【堀田信弘の今日の語録】 『この会社は、きっと伸びるだろうな。他の会社と違うことができること自体に可能性を秘めているから。』


経営者について  「活・喝・勝」


コミュニケーション力を高める

これまで、多くの社長や数多くのリーダーと接してきたが、リーダーの特徴のひとつに、声が大きいことがあげられる。

リーダーだから声が大きいのではなく、地声の大きい人がリーダーに向いているような感じがする。しかし、だからと言って有能なリーダとは限らない。

そもそも、なぜ声が大きいのか。それは、自信の表れであろう。言葉を変えれば、自己顕示力の表れとでも言えよう。逆に言うと、声の小さな人は、自信がないというよりは、控えめで、謙虚であると言える。

では、声が小さい人は、リーダーに不向きなのであろうか。私の知る限り、声の小さな人は、リーダーに向いているとは言えない。

しかし、私が言いたいのは、声が大きい人のほうがリーダーに向いているが、有能なリーダーになれるか否かは、別物であるということである。有能なリーダーは、声の小さな人のことを汲み取る能力が極めて高いということを知らねばならない。

声の大きな人は、自分に自信があるから、人の先頭に立とうとする意欲が高い。だから、リーダーに向いているのである。しかし、リーダーに向いていることと、集団を率いる能力が高いことととは別物だ。自己顕示力が強く、傲慢で自信過剰なだけでは、人の心をつかむことはできない。

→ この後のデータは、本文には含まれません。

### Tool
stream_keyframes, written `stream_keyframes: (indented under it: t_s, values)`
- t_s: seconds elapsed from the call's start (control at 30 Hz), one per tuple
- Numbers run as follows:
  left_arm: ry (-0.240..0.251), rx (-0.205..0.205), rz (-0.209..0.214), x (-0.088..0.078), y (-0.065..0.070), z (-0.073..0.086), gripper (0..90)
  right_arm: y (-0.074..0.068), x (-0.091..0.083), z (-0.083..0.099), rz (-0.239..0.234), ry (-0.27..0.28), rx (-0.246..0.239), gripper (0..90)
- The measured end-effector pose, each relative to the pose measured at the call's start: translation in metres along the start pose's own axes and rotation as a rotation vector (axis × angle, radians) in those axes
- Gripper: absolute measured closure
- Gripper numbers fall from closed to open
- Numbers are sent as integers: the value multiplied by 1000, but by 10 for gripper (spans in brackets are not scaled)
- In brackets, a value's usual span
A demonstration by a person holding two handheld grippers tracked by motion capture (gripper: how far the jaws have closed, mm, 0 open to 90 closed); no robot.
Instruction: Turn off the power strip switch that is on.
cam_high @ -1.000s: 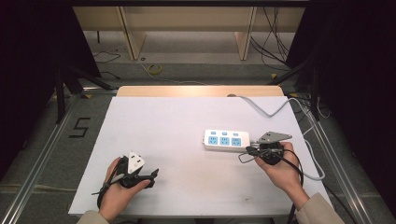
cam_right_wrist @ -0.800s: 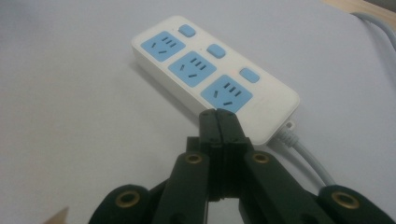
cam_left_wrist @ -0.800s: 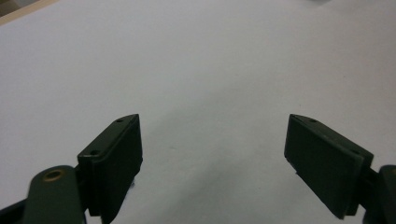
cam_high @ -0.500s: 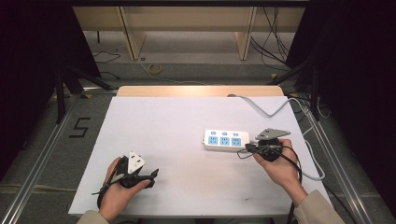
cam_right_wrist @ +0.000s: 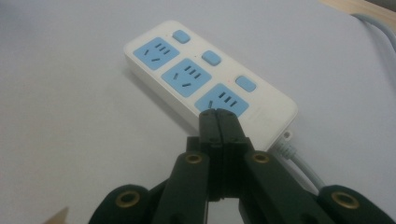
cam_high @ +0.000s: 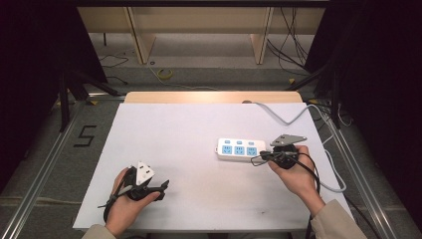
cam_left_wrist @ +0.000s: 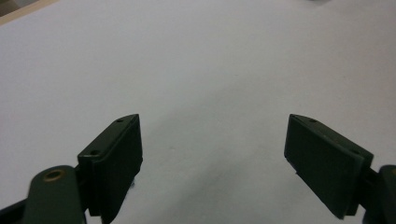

むしろ、反比例して人の心が逃げていくと言っても過言でない。謙虚さの微塵もないものは、リーダーであっても、リーダーシップは取れないのある。

そこで、地声の大きい人が陥るケースだが、全く人の意見に耳を傾けない人がいる。相手を認めず、自分の言うことだけを考え、相手の意見に必ず応酬するタイプである。

負けず嫌いが強く、政治家にありがちなタイプである。このようなタイプは、自分の話す論理的な話術のこと、つまり論説する力のことを、コミュニケーション能力と勘違いしている。

実は、私自身も、この傾向が強いと常に肝に銘じている。しかし、ある時、障害者のある人から
「弱い人の立場を代弁してくれるような人が真のリーダー」という話を聞いて、考えを新たにした。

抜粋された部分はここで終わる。